Walter Alvoid "Walt" Hummel (June 19, 1892 – May 1978) was an American track and field athlete. He was United States champion in the 440 yd hurdles in 1916.

==Biography==
Hummel was born in Portland, Oregon on June 19, 1892, and represented the Multnomah Athletic Club. He took up track and field as a school boy and competed in a wide variety of events, including sprints, hurdles, jumps and throws, but he never tried his eventual specialty, the 440 yd (402.3 m) hurdles, until July 1915. He had no coach, but self-developed an efficient hurdling technique resembling that of champion hurdler Robert Simpson.

Hummel was selected as captain of the Multnomah A. C.'s track and field team in 1916. That year he emerged as a serious challenger to world record holder Bill Meanix, who until then had been America's top 440 yd hurdler.
At the 1916 national championships Hummel first won the junior 440 yd hurdles, running a junior meeting record of 56.4 (the junior championships were not yet limited to athletes aged under 20). The following day he also won the senior title, defeating Meanix; Meanix went out hard and led for much of the way, but Hummel caught him and won by two yards. Hummel's winning time of 54.8 was a meeting record, and only 0.2 seconds off Meanix's world record. Meanix beat him in 55.0 in a rematch the following week; Hummel had been ready to finish his season and asked for the rematch to be canceled, but was eventually persuaded to run. Despite losing the rematch Hummel was named by the AAU as the year's top 440 yd hurdler, ahead of Meanix.

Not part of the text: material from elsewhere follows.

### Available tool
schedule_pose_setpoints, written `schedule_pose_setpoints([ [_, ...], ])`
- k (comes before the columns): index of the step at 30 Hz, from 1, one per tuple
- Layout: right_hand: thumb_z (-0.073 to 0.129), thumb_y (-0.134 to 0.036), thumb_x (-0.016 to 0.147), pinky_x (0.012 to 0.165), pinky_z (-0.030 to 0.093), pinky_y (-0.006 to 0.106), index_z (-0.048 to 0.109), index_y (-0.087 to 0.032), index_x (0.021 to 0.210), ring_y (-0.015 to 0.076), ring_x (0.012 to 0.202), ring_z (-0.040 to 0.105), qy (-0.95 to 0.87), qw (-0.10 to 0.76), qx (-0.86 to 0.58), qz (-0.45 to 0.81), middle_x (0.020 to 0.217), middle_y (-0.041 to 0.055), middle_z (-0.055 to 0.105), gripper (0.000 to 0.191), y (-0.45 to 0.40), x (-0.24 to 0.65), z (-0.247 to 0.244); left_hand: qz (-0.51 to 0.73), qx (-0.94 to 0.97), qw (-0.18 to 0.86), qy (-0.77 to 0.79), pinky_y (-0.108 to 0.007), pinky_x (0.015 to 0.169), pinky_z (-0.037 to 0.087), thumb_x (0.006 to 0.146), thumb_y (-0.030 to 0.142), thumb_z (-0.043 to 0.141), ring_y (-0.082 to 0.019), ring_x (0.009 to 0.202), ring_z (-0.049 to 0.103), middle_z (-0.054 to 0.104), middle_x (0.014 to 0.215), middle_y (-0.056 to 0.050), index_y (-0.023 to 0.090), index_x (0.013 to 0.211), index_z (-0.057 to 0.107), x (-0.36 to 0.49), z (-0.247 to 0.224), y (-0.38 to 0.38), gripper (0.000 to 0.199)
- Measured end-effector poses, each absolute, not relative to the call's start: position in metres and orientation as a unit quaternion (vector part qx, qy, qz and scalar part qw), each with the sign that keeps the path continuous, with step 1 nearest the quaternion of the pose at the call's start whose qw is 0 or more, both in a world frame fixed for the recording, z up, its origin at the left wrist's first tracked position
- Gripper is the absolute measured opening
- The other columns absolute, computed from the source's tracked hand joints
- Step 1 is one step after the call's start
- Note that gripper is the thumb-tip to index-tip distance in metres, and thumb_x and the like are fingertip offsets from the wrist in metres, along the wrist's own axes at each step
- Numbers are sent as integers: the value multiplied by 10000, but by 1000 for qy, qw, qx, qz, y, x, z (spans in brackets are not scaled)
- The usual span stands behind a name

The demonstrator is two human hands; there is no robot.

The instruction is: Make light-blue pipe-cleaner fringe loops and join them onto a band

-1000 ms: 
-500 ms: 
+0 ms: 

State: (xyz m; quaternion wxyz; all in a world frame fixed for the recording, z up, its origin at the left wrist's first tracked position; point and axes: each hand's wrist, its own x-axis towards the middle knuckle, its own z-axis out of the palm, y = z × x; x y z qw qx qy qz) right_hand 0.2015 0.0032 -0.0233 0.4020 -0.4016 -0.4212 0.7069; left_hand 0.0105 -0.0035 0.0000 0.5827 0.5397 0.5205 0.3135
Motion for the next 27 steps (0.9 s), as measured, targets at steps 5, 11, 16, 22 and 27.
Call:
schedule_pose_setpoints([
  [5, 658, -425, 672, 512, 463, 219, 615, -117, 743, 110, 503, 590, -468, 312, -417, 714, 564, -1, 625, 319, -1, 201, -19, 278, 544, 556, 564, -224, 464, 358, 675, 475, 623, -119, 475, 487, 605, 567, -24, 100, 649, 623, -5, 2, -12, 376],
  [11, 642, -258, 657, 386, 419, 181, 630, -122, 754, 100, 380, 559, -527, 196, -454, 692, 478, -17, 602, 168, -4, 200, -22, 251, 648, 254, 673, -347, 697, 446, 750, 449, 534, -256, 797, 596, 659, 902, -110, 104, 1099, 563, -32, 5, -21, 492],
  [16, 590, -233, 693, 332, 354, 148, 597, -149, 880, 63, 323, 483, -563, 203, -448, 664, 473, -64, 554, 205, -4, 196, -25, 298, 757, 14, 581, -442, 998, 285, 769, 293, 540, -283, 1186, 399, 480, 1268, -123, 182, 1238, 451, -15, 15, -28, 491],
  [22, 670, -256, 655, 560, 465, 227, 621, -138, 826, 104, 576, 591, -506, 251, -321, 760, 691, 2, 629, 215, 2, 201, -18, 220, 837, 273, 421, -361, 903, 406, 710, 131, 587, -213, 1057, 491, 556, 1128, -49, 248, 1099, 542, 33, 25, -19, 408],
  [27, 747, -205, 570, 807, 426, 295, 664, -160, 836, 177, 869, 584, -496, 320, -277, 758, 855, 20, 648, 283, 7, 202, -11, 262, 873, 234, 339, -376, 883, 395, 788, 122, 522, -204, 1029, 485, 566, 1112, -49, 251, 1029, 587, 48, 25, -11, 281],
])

United States joined World War I in 1917, and Hummel enlisted in the United States Army. Like a number of other top athletes, he obtained a leave of absence to compete in the 1917 national championships; he was one of three favorites for the 440 yd hurdles title, the others being Meanix and newcomer Floyd Smart. However, he was sick before the meet and his training had been very limited, and he placed third as Smart equaled his meeting record. During the war he was a sergeant with the 364th Field Hospital Company and assisted Simpson as a military track and field coach at Camp Lewis.

Hummel later ran a hardware store in Eugene, Oregon, with baseball player Joe "Flash" Gordon as one of his business partners.